Re: [PATCH 09/11] KVM: guest_memfd: Add interface for populating gmem pages with user data

From: Sean Christopherson
Date: Mon Jun 10 2024 - 19:41:10 EST


On Tue, Jun 11, 2024, Paolo Bonzini wrote:
> On 6/10/24 23:48, Paolo Bonzini wrote:
> > On Sat, Jun 8, 2024 at 1:03 AM Sean Christopherson <seanjc@xxxxxxxxxx> wrote:
> > > SNP folks and/or Paolo, what's the plan for this? I don't see how what's sitting
> > > in kvm/next can possibly be correct without conditioning population on the folio
> > > being !uptodate.
> >
> > I don't think I have time to look at it closely until Friday; but
> > thanks for reminding me.
>
> Ok, I'm officially confused.
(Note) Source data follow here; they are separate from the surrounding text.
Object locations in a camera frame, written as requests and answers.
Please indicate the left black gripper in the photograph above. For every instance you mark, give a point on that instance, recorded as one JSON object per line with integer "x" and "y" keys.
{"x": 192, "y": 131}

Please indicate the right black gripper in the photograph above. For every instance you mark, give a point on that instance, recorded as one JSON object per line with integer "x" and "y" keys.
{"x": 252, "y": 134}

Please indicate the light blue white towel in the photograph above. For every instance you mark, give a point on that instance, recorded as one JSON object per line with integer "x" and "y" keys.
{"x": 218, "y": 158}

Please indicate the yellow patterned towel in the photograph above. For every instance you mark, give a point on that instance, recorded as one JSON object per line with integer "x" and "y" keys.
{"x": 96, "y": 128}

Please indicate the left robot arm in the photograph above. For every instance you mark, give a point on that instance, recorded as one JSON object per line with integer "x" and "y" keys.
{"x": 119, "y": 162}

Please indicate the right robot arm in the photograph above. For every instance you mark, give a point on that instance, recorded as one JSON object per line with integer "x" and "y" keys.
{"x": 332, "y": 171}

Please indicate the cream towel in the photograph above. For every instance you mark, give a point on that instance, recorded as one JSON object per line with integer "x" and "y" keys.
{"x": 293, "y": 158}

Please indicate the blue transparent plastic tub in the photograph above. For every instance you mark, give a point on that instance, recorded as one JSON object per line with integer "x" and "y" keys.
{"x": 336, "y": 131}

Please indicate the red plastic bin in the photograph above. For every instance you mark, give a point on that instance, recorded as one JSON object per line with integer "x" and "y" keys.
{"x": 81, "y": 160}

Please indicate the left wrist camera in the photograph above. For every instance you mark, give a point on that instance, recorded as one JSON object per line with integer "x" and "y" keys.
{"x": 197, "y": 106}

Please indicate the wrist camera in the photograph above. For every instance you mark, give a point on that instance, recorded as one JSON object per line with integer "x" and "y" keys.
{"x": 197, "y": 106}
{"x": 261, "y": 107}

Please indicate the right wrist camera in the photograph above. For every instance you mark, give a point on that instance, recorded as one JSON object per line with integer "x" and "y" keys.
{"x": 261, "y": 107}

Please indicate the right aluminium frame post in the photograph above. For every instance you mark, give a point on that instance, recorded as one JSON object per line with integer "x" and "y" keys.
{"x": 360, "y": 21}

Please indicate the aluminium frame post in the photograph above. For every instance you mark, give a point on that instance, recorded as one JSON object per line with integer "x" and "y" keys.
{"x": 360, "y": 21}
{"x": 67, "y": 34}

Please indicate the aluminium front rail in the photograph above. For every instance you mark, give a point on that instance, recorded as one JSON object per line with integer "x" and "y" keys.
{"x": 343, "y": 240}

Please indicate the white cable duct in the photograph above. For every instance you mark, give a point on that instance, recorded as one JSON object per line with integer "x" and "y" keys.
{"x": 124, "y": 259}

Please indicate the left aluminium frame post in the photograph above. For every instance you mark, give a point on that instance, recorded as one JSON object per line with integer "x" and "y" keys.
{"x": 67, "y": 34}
I think I understand what you did in your
> suggested code. Limiting it to the bare minimum (keeping the callback
> instead of CONFIG_HAVE_KVM_GMEM_INITIALIZE) it would be something
> like what I include at the end of the message.
>
> But the discussion upthread was about whether to do the check for
> RMP state in sev.c, or do it in common code using folio_mark_uptodate().
> I am not sure what you mean by "cannot possibly be correct", and
> whether it's referring to kvm_gmem_populate() in general or the
> callback in sev_gmem_post_populate().

Doing fallocate() before KVM_SEV_SNP_LAUNCH_UPDATE will cause the latter to fail.
That likely works for QEMU, at least for now, but it's unnecessarily restrictive
and IMO incorrect/wrong.

E.g. a more convoluted, fallocate() + PUNCH_HOLE + KVM_SEV_SNP_LAUNCH_UPDATE will
work (I think? AFAICT adding and removing pages directly to/from the RMP doesn't
affect SNP's measurement, only pages that are added via SNP_LAUNCH_UPDATE affect
the measurement).

Punting the sanity check to vendor code is also gross and will make it harder to
provide a consistent, unified ABI for all architectures. E.g. SNP returns -EINVAL
if the page is already assigned, which is quite misleading.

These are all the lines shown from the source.